- [What you should do]
Copy every record exactly, leaving the pictures out.

- [Supplied data]
——

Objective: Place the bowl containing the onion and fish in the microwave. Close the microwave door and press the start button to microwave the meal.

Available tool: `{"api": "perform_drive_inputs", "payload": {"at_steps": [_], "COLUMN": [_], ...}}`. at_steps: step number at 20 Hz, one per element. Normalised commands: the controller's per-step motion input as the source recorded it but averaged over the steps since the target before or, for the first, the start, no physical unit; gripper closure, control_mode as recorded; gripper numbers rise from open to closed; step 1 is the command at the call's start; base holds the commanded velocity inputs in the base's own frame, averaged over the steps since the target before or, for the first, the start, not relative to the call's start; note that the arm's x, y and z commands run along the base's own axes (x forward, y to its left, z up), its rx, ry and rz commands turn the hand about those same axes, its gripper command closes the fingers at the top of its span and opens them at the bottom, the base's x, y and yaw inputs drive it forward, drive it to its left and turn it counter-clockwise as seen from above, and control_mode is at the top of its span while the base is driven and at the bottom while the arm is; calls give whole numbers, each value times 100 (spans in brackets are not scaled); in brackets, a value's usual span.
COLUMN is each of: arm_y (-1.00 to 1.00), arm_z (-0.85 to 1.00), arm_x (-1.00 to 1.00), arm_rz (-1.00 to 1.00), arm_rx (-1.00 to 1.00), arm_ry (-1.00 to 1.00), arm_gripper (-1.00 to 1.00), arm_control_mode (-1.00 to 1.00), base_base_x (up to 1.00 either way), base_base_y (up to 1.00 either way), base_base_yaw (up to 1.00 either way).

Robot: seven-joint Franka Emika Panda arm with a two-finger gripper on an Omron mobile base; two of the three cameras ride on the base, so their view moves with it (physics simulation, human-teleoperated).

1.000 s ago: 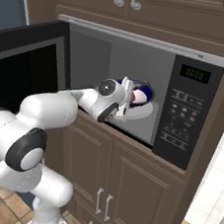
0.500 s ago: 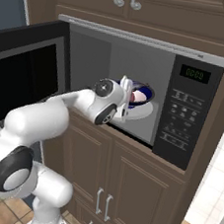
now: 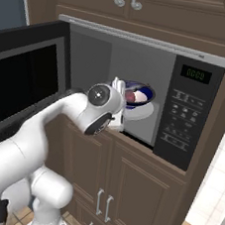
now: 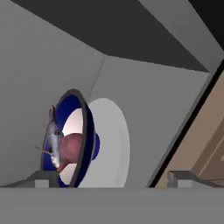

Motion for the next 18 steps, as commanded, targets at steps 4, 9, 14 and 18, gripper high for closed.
{"api": "perform_drive_inputs", "payload": {"at_steps": [4,9,14,18], "arm_y": [11,37,39,53], "arm_z": [31,82,70,58], "arm_x": [-100,-100,-100,-100], "arm_rz": [33,39,36,34], "arm_rx": [-21,-33,-52,-60], "arm_ry": [1,4,5,11], "arm_gripper": [-100,-100,-100,-100], "arm_control_mode": [-100,-100,-100,-100], "base_base_x": [0,0,0,0], "base_base_y": [0,0,0,0], "base_base_yaw": [0,0,0,0]}}
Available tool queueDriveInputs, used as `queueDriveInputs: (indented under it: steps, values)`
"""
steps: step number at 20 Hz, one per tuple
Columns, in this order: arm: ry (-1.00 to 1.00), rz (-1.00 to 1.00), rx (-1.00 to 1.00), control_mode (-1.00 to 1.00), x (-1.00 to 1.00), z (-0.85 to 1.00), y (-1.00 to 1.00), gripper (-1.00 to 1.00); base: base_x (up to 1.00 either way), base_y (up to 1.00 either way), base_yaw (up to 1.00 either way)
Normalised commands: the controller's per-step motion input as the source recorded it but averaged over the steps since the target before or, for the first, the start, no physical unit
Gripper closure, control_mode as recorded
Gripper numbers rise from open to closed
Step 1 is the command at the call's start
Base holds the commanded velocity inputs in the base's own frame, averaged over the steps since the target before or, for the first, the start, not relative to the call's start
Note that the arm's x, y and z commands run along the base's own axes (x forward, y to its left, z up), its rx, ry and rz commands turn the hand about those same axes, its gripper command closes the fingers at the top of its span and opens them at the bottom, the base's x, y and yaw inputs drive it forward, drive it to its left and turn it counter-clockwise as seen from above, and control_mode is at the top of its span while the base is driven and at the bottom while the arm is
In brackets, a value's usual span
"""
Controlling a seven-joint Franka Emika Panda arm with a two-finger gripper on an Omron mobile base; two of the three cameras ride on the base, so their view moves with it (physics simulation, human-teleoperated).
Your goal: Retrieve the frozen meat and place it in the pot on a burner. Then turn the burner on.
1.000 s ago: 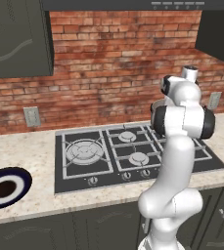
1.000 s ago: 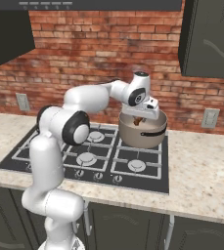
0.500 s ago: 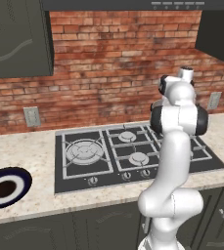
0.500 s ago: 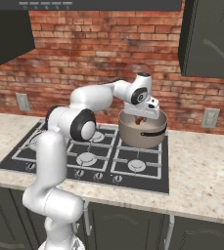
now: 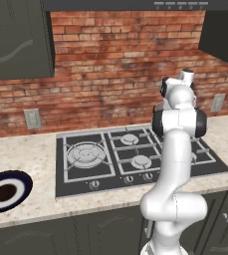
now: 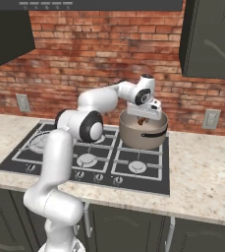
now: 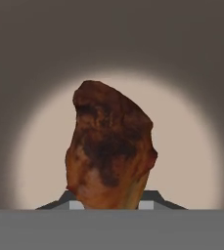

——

- [Task result]
Objective: Place the bowl containing the onion and fish in the microwave. Close the microwave door and press the start button to microwave the meal.

Available tool: `{"api": "perform_drive_inputs", "payload": {"at_steps": [_], "COLUMN": [_], ...}}`. at_steps: step number at 20 Hz, one per element. Normalised commands: the controller's per-step motion input as the source recorded it but averaged over the steps since the target before or, for the first, the start, no physical unit; gripper closure, control_mode as recorded; gripper numbers rise from open to closed; step 1 is the command at the call's start; base holds the commanded velocity inputs in the base's own frame, averaged over the steps since the target before or, for the first, the start, not relative to the call's start; note that the arm's x, y and z commands run along the base's own axes (x forward, y to its left, z up), its rx, ry and rz commands turn the hand about those same axes, its gripper command closes the fingers at the top of its span and opens them at the bottom, the base's x, y and yaw inputs drive it forward, drive it to its left and turn it counter-clockwise as seen from above, and control_mode is at the top of its span while the base is driven and at the bottom while the arm is; calls give whole numbers, each value times 100 (spans in brackets are not scaled); in brackets, a value's usual span.
COLUMN is each of: arm_y (-1.00 to 1.00), arm_z (-0.85 to 1.00), arm_x (-1.00 to 1.00), arm_rz (-1.00 to 1.00), arm_rx (-1.00 to 1.00), arm_ry (-1.00 to 1.00), arm_gripper (-1.00 to 1.00), arm_control_mode (-1.00 to 1.00), base_base_x (up to 1.00 either way), base_base_y (up to 1.00 either way), base_base_yaw (up to 1.00 either way).

Robot: seven-joint Franka Emika Panda arm with a two-finger gripper on an Omron mobile base; two of the three cameras ride on the base, so their view moves with it (physics simulation, human-teleoperated).

1.000 s ago: 
0.500 s ago: 
now: 
now: 

Motion for the next 18 steps, as commanded, targets at steps 4, 9, 14 and 18, gripper high for closed.
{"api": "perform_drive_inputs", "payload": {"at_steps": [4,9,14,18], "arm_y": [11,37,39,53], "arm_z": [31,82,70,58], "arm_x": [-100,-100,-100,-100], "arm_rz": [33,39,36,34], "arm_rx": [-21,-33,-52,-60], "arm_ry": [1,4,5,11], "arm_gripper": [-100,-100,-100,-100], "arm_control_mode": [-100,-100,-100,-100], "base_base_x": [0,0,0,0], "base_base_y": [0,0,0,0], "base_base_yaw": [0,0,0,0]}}
Available tool queueDriveInputs, used as `queueDriveInputs: (indented under it: steps, values)`
"""
steps: step number at 20 Hz, one per tuple
Columns, in this order: arm: ry (-1.00 to 1.00), rz (-1.00 to 1.00), rx (-1.00 to 1.00), control_mode (-1.00 to 1.00), x (-1.00 to 1.00), z (-0.85 to 1.00), y (-1.00 to 1.00), gripper (-1.00 to 1.00); base: base_x (up to 1.00 either way), base_y (up to 1.00 either way), base_yaw (up to 1.00 either way)
Normalised commands: the controller's per-step motion input as the source recorded it but averaged over the steps since the target before or, for the first, the start, no physical unit
Gripper closure, control_mode as recorded
Gripper numbers rise from open to closed
Step 1 is the command at the call's start
Base holds the commanded velocity inputs in the base's own frame, averaged over the steps since the target before or, for the first, the start, not relative to the call's start
Note that the arm's x, y and z commands run along the base's own axes (x forward, y to its left, z up), its rx, ry and rz commands turn the hand about those same axes, its gripper command closes the fingers at the top of its span and opens them at the bottom, the base's x, y and yaw inputs drive it forward, drive it to its left and turn it counter-clockwise as seen from above, and control_mode is at the top of its span while the base is driven and at the bottom while the arm is
In brackets, a value's usual span
"""
Controlling a seven-joint Franka Emika Panda arm with a two-finger gripper on an Omron mobile base; two of the three cameras ride on the base, so their view moves with it (physics simulation, human-teleoperated).
Your goal: Retrieve the frozen meat and place it in the pot on a burner. Then turn the burner on.
1.000 s ago: 
1.000 s ago: 
0.500 s ago: 
0.500 s ago: 
now: 
now: 
now: 

Here the exercise is finished.